• **Your task**
Going through the data below, copy out each line where the word "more" shows up.

────────────────

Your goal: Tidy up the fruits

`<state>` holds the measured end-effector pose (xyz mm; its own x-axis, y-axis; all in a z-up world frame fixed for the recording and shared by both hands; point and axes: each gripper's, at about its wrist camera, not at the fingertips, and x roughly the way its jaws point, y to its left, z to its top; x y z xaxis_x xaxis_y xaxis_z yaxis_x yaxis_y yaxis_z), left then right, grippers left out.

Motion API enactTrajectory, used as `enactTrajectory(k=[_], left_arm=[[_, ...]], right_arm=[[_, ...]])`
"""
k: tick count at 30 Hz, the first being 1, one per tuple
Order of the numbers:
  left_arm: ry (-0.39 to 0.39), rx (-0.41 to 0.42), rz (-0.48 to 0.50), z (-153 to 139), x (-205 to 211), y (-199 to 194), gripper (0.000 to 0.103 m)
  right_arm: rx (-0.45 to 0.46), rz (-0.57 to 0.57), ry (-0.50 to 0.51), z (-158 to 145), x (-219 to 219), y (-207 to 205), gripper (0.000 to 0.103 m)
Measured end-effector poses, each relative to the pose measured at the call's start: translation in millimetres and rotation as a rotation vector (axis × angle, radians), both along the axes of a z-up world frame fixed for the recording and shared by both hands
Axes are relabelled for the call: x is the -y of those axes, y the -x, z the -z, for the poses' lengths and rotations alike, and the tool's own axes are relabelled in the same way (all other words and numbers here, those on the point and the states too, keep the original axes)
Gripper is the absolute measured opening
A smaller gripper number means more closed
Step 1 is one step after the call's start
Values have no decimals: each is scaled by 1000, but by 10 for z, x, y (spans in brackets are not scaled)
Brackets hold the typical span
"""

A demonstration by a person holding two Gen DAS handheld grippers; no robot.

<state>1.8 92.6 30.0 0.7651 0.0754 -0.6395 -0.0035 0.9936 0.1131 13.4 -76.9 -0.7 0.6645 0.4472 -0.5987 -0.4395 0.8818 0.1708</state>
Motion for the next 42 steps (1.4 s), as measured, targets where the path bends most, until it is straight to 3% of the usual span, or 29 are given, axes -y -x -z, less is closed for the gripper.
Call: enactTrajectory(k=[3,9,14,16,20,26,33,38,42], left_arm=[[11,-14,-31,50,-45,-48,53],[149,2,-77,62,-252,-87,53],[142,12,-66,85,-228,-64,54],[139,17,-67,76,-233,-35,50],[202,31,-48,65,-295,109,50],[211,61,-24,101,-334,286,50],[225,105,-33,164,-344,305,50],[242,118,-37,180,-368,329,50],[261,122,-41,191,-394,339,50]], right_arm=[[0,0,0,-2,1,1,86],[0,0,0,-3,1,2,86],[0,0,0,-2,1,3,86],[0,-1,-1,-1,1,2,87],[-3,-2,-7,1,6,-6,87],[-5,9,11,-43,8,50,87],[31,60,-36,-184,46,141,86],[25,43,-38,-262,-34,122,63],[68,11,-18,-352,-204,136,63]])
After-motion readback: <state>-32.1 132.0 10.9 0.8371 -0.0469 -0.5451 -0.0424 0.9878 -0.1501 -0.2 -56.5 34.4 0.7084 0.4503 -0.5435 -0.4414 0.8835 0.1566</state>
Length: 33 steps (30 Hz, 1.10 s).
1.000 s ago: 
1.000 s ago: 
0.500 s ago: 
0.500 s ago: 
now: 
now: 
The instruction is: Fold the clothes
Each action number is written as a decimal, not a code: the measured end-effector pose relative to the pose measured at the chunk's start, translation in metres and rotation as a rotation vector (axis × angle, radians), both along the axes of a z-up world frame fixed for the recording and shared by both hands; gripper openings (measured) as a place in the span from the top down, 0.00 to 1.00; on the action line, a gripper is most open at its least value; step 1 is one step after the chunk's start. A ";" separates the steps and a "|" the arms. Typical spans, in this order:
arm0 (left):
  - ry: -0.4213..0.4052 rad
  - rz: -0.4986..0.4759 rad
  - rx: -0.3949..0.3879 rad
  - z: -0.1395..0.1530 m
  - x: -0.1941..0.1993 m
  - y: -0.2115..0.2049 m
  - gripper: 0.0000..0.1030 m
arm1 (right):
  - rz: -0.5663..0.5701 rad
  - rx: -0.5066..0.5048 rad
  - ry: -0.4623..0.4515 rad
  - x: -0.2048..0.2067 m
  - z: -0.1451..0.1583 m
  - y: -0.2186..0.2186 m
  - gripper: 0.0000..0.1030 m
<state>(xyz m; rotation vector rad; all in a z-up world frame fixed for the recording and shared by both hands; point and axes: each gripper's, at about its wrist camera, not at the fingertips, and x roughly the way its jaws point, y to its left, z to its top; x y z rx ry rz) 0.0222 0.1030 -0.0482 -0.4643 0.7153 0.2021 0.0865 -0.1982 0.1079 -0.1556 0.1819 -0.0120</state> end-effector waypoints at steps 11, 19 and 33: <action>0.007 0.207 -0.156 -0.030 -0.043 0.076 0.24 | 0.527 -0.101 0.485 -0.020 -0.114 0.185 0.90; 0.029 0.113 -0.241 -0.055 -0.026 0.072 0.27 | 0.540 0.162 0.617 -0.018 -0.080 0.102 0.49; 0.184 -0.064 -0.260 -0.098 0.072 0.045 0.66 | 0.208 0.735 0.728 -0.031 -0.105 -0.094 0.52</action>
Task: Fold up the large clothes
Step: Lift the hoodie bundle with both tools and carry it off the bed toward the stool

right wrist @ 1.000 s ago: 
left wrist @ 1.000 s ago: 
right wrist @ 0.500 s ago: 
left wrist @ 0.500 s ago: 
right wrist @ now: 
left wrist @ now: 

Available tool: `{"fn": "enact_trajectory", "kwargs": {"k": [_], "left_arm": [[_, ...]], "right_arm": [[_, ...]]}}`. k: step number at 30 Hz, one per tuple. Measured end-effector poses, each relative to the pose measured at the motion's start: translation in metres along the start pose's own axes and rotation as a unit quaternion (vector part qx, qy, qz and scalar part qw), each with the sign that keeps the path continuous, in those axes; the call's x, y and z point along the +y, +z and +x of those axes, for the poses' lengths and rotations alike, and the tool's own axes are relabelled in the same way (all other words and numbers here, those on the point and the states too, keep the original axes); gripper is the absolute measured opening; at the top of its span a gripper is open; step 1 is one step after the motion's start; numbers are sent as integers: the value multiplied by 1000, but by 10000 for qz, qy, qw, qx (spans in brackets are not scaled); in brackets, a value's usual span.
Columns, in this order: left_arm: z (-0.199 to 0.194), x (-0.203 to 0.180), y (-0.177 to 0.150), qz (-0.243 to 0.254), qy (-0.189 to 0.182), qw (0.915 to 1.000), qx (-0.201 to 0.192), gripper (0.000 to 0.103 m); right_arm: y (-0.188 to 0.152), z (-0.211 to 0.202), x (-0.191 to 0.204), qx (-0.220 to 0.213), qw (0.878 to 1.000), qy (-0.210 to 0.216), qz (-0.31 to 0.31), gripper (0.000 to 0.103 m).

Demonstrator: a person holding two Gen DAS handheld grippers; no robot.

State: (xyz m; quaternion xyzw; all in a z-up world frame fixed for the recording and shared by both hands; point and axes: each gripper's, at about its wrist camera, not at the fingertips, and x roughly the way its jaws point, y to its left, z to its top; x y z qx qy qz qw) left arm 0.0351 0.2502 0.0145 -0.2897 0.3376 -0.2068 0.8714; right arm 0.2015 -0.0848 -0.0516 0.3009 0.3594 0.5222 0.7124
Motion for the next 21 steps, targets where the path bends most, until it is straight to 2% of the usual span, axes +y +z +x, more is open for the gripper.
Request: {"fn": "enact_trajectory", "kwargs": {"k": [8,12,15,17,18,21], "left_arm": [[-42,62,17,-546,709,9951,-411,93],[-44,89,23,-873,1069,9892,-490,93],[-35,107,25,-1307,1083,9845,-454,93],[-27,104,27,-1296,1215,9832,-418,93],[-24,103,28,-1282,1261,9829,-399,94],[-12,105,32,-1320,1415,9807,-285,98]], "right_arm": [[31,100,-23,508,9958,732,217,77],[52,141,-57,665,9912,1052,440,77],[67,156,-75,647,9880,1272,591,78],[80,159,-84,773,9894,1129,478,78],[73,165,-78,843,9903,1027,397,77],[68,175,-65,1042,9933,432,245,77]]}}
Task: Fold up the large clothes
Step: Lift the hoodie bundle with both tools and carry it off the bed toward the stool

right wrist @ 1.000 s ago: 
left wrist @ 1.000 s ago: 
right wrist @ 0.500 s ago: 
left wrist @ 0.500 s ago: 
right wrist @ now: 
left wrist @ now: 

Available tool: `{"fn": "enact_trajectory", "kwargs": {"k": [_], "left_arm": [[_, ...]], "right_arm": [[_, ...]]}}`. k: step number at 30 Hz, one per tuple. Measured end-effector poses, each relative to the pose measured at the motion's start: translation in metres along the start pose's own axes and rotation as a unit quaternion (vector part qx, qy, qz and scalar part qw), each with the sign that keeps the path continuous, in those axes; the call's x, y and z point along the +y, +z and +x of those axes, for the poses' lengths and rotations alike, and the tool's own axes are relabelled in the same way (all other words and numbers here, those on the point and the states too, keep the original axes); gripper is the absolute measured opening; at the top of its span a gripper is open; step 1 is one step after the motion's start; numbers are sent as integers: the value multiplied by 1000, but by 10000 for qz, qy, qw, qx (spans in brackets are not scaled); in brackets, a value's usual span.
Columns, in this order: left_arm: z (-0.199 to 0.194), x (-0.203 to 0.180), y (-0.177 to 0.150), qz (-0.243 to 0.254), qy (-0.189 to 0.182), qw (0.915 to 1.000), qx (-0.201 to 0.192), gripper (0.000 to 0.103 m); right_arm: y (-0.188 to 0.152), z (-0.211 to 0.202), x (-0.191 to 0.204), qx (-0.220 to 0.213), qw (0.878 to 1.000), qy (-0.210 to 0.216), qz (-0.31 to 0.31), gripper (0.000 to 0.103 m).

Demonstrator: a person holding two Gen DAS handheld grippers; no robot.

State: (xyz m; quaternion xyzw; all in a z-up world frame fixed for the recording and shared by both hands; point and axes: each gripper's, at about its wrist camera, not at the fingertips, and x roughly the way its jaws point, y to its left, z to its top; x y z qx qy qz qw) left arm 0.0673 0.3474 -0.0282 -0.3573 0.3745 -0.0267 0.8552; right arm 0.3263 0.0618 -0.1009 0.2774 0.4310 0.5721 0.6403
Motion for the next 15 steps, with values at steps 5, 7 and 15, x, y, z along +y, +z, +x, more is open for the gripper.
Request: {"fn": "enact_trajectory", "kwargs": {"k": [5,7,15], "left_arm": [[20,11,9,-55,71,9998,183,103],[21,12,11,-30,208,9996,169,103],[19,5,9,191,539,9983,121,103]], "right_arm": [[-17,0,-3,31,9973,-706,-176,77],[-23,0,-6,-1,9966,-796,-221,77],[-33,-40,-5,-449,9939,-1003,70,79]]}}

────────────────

• **Completed exercise**
A smaller gripper number means more closed
Motion for the next 21 steps, targets where the path bends most, until it is straight to 2% of the usual span, axes +y +z +x, more is open for the gripper.
Motion for the next 15 steps, with values at steps 5, 7 and 15, x, y, z along +y, +z, +x, more is open for the gripper.

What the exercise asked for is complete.